(What the task asks)
Your task is to show every line in the listing below that includes "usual".

(Supplied data)
++++++++

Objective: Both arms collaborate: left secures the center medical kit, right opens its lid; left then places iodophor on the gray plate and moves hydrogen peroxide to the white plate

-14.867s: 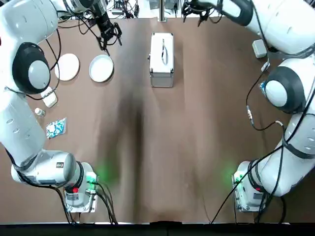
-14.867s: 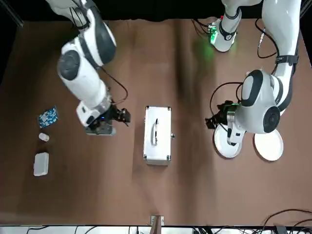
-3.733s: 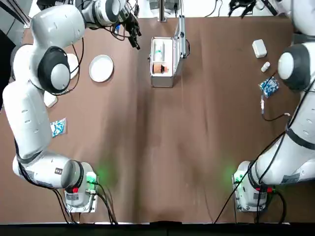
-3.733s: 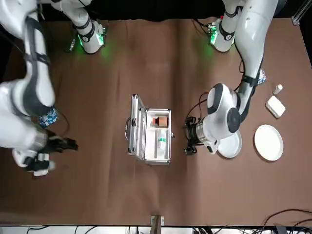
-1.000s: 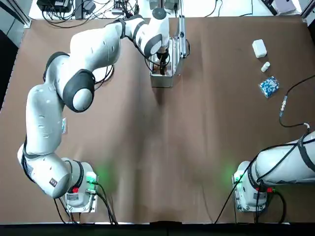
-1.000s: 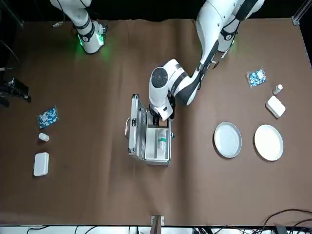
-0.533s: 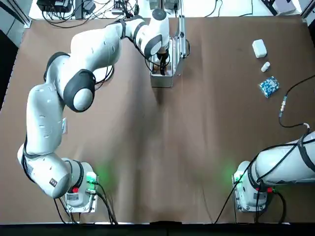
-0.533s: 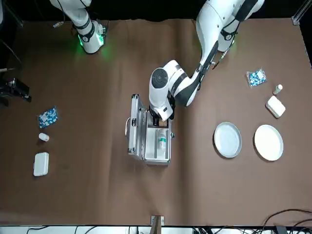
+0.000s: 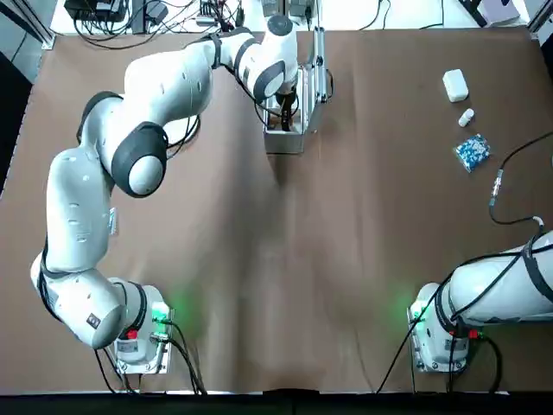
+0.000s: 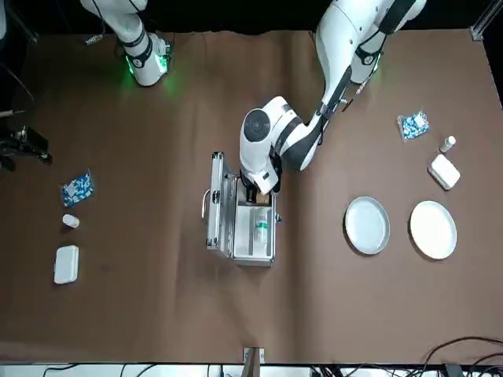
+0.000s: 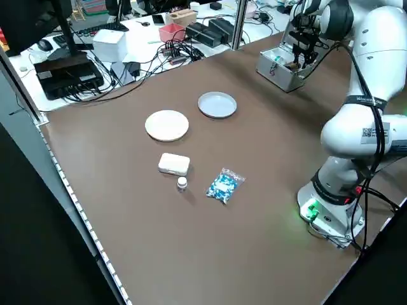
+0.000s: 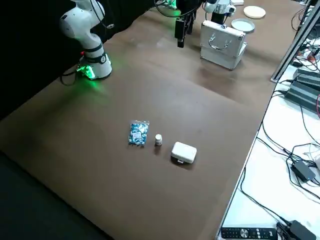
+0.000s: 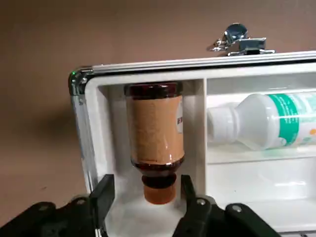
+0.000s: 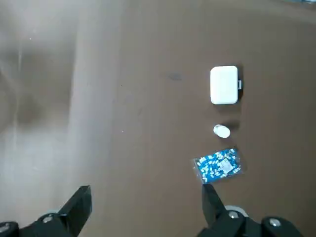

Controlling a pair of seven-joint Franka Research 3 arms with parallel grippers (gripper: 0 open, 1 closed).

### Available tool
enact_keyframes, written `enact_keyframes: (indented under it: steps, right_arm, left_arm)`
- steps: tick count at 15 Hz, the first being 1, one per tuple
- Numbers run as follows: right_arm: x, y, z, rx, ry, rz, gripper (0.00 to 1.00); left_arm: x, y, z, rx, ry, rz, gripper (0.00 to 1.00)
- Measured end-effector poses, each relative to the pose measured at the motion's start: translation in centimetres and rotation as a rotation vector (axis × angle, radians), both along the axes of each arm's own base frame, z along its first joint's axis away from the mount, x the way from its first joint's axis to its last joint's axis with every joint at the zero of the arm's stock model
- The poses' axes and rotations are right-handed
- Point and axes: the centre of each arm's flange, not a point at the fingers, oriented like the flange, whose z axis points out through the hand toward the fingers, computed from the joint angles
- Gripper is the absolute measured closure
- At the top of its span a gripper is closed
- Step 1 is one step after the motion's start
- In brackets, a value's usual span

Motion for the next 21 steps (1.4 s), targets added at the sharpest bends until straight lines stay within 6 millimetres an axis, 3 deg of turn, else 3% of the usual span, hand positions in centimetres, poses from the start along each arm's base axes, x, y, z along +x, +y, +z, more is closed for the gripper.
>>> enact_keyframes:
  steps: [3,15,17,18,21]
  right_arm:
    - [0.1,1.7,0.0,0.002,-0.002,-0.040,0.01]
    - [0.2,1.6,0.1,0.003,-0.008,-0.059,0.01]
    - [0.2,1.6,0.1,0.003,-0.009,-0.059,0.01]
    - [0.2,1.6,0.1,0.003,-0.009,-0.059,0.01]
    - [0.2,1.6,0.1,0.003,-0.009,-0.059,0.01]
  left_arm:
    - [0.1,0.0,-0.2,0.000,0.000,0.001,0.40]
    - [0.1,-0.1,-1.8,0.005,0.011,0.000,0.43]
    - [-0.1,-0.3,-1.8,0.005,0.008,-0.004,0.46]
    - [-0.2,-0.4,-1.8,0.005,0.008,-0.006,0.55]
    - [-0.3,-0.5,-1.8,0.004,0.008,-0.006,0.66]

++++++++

(Exercise output)
- In brackets, a value's usual span
Motion for the next 21 steps (1.4 s), targets added at the sharpest bends until straight lines stay within 6 millimetres an axis, 3 deg of turn, else 3% of the usual span, hand positions in centimetres, poses from the start along each arm's base axes, x, y, z along +x, +y, +z, more is closed for the gripper.

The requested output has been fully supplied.